[RAW DATA — start]
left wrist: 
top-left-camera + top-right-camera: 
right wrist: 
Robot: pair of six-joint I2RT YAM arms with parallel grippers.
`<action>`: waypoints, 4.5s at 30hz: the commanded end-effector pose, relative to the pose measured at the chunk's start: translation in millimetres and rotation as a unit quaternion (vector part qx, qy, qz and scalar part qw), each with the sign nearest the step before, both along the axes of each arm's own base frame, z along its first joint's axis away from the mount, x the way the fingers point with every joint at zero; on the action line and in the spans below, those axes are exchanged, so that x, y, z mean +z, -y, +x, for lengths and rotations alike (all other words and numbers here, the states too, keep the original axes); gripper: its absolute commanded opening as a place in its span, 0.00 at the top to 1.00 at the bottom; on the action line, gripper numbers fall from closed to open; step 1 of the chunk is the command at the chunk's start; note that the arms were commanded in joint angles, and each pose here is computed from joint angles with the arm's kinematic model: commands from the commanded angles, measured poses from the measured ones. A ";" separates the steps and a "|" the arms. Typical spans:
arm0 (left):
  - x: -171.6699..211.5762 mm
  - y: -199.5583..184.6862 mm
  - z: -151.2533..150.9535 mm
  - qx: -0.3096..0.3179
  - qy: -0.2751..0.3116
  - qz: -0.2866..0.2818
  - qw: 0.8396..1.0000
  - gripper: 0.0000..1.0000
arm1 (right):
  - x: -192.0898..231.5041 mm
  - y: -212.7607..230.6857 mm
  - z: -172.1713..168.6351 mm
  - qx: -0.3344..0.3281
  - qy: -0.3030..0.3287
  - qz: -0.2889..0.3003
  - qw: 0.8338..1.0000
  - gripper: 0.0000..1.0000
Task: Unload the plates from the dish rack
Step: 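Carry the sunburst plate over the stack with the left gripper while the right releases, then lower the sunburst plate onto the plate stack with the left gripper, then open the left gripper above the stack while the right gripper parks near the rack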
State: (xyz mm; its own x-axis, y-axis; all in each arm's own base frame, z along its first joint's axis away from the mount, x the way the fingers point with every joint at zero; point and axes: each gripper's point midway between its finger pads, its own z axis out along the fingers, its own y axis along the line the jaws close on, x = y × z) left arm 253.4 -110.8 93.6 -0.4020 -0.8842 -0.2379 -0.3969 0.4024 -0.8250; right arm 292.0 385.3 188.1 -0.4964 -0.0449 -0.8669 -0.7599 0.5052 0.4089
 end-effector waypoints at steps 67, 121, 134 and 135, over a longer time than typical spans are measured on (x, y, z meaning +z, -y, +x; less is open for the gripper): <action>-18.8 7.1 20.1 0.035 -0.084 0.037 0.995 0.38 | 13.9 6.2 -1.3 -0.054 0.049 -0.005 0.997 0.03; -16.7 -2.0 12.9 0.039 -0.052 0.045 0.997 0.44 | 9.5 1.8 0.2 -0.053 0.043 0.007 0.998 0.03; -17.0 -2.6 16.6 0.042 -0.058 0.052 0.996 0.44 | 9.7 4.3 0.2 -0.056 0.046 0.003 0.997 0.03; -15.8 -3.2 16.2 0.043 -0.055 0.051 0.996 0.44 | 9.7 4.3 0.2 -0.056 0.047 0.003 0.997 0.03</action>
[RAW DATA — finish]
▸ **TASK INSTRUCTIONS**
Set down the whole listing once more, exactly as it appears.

▸ **WRITTEN ANSWER**
left wrist: 
top-left-camera + top-right-camera: 
right wrist: 
Robot: pair of six-joint I2RT YAM arms with parallel grippers.
`<action>`: waypoints, 4.5s at 30hz: the commanded end-effector pose, relative to the pose measured at the chunk's start: translation in millimetres and rotation as a unit quaternion (vector part qx, qy, qz and scalar part qw), each with the sign nearest the step before, both along the axes of each arm's own base frame, z along its first joint's axis away from the mount, x the way the fingers point with every joint at zero; on the action line and in the spans below, those axes are exchanged, so that x, y, z mean +z, -y, +x, for lengths and rotations alike (all other words and numbers here, the states too, keep the original axes); gripper: its absolute commanded opening as a place in its span, 0.00 at the top to 1.00 at the bottom; on the action line, gripper numbers fall from closed to open; step 1 of the chunk is the command at the chunk's start; note that the arms were commanded in joint angles, and each pose here is computed from joint angles with the arm's kinematic model: commands from the commanded angles, measured poses from the measured ones. A ";" separates the steps and a "|" the arms. Typical spans:
arm0 (left):
  - x: -171.6699..211.5762 mm
  - y: -199.5583..184.6862 mm
  - z: -151.2533..150.9535 mm
  - qx: -0.3096..0.3179
  - qy: -0.2751..0.3116
  - qz: -0.2866..0.2818
  - qw: 0.8396..1.0000
  - gripper: 0.0000..1.0000
arm1 (right):
  - x: -192.0898..231.5041 mm
  - y: -212.7607..230.6857 mm
  - z: -172.1713..168.6351 mm
  - qx: -0.3344..0.3281
  - qy: -0.3030..0.3287
  - qz: -0.2889..0.3003
  - qw: 0.8338..1.0000
  - gripper: 0.0000..1.0000
Task: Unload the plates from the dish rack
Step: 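Carry the sunburst plate over the stack with the left gripper while the right releases, then lower the sunburst plate onto the plate stack with the left gripper, then open the left gripper above the stack while the right gripper parks near the rack
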State: (xyz mm; its own x-axis, y-axis; all in each arm's own base frame, z along its first joint's axis away from the mount, x the way the fingers point with every joint at zero; point and axes: each gripper's point midway between its finger pads, its own z axis out along the fingers, its own y axis along the line the jaws close on, x = y × z) left arm 253.4 -110.8 93.6 -0.4020 -0.8842 -0.2379 -0.3969 0.4024 -0.8250; right arm 292.0 385.3 188.1 -0.4964 -0.0449 -0.8669 -0.7599 0.5052 0.4089
 end-effector waypoints at steps 67, 121, 134 and 135, over a longer time than typical spans are measured on (x, y, z meaning +z, -y, +x; less is open for the gripper): <action>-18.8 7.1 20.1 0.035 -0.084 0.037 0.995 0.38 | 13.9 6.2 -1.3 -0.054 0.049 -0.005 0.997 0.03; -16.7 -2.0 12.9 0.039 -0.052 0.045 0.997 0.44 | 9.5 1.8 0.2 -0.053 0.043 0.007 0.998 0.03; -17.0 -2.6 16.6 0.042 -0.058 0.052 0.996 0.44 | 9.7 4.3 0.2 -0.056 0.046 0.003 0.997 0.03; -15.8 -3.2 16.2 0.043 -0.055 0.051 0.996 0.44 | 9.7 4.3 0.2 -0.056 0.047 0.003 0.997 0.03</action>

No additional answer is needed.